The Impact and Costs of Trade Issues Will Continue to Grow in 2019 According to OSU's Derrell Peel
Oklahoma Farm Report
07 Jan 2019
Mondays, Dr. Derrell Peel, Oklahoma State University Extension Livestock Marketing Specialist, offers his economic analysis of the beef cattle industry. This analysis is a part of the weekly series known as the "Cow Calf Corner" published electronically by Dr. Peel and Dr. Glenn Selk. Today, Dr. Peel addresses the accumulating impact and costs of the ongoing trade war with China and other US trading partners.
"Evolving market dynamics make it easy to underestimate how the impacts and costs of trade issues will continue to grow in 2019. Many agricultural markets have been impacted thus far and the damage will grow and spread unless resolutions are forthcoming promptly. Trade issues will have accumulating impacts in a variety of ways as more time passes.
"The most obvious impacts of trade wars are the direct impacts of tariffs and disruptions in trade flows in specific markets. This includes numerous agricultural markets; in particular soybeans and pork as a result of reciprocal tariffs with China; and pork and dairy markets as a result of the retaliatory tariffs from U.S. imposed tariffs on steel and aluminum. The new NAFTA (USMCA) agreement is not yet ratified and implemented but, in any event, much of the benefit is negated by these other tariffs. Economic impacts of tariffs may be initially limited mostly to changes in margins if the disruptions are perceived to be short-lived. Later the impacts will evolve from the initial market shock to larger and more permanent adjustments. With more time and on-going uncertainty about trade issues, more and more of the cost of tariffs are passed on to buyers; alternative products flows develop; and lost market shares become much more difficult to undo. The direct costs of tariffs are difficult to measure but certainly grow over time.
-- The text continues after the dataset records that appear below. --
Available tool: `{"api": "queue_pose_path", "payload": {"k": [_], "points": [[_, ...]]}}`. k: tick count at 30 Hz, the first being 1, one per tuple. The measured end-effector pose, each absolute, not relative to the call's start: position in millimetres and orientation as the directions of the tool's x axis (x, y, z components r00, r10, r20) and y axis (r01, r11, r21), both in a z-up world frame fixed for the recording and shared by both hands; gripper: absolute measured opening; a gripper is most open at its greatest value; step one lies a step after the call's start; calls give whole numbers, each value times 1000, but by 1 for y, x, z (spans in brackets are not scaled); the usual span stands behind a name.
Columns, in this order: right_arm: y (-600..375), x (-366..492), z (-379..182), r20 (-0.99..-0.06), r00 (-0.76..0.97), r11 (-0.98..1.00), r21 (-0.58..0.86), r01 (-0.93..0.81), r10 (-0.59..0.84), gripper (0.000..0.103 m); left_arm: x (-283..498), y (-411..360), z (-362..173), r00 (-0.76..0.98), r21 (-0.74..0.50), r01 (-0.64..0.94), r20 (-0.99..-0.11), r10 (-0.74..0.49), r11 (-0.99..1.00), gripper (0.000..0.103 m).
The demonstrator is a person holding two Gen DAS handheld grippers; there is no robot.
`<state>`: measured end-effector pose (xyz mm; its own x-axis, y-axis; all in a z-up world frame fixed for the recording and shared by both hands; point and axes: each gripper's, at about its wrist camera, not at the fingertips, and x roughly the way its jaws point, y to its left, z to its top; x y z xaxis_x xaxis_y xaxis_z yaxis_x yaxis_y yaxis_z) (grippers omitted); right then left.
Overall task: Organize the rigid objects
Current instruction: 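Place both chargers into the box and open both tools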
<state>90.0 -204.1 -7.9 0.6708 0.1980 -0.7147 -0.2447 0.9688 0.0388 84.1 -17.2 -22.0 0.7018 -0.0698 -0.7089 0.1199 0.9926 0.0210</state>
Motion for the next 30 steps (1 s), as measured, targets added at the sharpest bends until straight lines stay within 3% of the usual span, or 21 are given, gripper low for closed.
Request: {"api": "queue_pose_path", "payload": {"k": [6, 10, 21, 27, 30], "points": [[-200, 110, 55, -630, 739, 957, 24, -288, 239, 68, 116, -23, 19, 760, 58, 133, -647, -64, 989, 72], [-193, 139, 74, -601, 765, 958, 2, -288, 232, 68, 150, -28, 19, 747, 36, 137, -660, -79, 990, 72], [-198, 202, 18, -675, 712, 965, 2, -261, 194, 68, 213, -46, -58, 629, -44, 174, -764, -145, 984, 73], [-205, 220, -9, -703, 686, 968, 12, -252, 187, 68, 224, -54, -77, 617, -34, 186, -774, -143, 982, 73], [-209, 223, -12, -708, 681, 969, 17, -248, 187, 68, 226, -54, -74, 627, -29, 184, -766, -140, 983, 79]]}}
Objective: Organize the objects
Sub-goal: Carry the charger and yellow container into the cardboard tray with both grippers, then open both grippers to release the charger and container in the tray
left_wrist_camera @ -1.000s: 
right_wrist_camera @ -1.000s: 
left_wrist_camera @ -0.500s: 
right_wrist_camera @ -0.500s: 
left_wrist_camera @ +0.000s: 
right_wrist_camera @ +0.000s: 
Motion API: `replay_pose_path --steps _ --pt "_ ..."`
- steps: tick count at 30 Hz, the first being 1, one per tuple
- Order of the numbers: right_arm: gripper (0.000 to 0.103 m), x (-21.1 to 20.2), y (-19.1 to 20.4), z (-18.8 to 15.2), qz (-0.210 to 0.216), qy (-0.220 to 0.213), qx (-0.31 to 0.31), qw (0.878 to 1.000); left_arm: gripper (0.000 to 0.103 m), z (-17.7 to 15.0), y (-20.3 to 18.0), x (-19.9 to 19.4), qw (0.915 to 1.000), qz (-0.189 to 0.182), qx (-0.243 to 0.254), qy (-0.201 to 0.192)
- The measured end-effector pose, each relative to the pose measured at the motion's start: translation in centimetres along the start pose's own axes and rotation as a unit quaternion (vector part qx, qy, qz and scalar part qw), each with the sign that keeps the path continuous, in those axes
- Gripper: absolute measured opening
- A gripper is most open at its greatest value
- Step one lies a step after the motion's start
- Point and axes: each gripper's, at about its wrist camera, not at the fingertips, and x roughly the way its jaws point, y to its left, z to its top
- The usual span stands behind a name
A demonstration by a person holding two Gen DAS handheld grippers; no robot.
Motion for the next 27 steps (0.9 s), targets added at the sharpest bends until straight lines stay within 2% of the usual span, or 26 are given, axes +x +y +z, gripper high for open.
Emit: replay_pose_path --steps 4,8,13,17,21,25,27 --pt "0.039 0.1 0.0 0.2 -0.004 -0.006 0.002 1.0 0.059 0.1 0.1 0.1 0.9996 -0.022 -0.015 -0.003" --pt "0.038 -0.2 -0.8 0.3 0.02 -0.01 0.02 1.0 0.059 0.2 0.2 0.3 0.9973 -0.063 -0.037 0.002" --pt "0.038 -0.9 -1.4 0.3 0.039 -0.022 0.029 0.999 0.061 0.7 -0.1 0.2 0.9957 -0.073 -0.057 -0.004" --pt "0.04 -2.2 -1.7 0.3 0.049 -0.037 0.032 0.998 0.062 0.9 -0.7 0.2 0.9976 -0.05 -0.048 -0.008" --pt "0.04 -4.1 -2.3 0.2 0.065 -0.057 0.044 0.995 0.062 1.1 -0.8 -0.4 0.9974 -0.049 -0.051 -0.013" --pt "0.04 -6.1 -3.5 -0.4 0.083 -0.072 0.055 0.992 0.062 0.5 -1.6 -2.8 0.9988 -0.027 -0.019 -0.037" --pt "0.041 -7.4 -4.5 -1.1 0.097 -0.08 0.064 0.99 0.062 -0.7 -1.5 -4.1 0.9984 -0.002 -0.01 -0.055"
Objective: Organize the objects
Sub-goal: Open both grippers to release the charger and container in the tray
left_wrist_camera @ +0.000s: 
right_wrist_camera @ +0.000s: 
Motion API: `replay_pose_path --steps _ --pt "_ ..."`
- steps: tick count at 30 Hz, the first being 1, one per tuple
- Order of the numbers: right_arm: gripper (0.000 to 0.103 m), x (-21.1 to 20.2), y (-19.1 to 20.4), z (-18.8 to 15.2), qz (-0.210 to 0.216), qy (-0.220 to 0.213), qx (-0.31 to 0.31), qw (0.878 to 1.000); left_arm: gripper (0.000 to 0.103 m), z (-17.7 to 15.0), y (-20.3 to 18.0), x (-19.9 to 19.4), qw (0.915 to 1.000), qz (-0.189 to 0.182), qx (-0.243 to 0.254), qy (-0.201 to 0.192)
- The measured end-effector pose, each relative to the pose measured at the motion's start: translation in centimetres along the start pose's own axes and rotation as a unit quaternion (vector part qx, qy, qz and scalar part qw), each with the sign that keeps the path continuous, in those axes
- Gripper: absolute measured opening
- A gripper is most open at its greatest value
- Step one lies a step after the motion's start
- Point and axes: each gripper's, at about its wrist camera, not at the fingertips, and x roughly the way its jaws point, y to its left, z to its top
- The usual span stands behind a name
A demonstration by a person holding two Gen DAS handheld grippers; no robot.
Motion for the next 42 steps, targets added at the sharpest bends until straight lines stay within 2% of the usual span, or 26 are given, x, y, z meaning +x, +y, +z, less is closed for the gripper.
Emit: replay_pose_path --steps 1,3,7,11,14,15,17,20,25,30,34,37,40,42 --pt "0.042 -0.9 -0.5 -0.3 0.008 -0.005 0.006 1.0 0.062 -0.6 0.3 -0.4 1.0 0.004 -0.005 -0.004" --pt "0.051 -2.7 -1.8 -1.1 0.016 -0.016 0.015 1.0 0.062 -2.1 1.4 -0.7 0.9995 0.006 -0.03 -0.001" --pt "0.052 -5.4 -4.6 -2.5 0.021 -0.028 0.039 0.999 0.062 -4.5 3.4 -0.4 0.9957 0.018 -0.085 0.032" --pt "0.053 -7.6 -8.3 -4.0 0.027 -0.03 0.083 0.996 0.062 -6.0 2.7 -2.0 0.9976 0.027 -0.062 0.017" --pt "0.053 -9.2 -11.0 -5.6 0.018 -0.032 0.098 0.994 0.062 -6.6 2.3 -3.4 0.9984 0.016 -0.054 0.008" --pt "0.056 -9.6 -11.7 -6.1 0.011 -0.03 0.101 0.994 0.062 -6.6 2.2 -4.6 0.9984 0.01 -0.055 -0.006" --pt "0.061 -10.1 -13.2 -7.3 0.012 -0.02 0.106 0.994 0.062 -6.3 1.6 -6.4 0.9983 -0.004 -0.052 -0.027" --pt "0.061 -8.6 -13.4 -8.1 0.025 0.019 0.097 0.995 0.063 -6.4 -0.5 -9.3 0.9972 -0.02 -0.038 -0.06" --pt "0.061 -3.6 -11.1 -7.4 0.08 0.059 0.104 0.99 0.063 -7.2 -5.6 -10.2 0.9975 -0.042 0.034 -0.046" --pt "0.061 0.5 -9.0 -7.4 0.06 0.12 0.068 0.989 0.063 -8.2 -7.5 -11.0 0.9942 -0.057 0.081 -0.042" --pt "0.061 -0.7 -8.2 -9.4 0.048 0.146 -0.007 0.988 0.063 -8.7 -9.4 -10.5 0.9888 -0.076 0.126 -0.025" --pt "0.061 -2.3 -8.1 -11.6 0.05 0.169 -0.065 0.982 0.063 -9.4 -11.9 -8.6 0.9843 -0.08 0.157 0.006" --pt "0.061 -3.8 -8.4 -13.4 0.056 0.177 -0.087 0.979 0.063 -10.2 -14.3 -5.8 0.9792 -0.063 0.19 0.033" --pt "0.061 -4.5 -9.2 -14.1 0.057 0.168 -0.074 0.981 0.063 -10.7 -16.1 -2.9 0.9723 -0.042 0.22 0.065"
"Even more difficult to measure are the lost opportunities associated with trade issues. Itís difficult to know how much you lost from something you never had. For example, the U.S. withdrew from the Trans-Pacific Partnership (TPP) two years ago. The remaining eleven countries continued and launched the revised TPP (CPTPP) in January 2019. Not only does the U.S. not have the benefit of tariff adjustments and increased market access with TPP; going forward the U.S. will be increasingly less competitive and likely lose ground relative to TPP participants. The stated U.S. intention to negotiate bilateral trade deals with Japan and others has so far not resulted in new agreements or even serious discussions. Any agreements that may result are many months if not years away. In China, the U.S. beef industry had barely begun to build on the market access achieved in 2017 before tariffs hit in 2018. What was expected to be a lengthy process to grow market share for U.S. beef is now at a standstill. While the tariffs didnít result in significant direct impact since little U.S. beef was exported to China but it certainly is restricting any chance for U.S. beef to participate in the growing Chinese market for beef.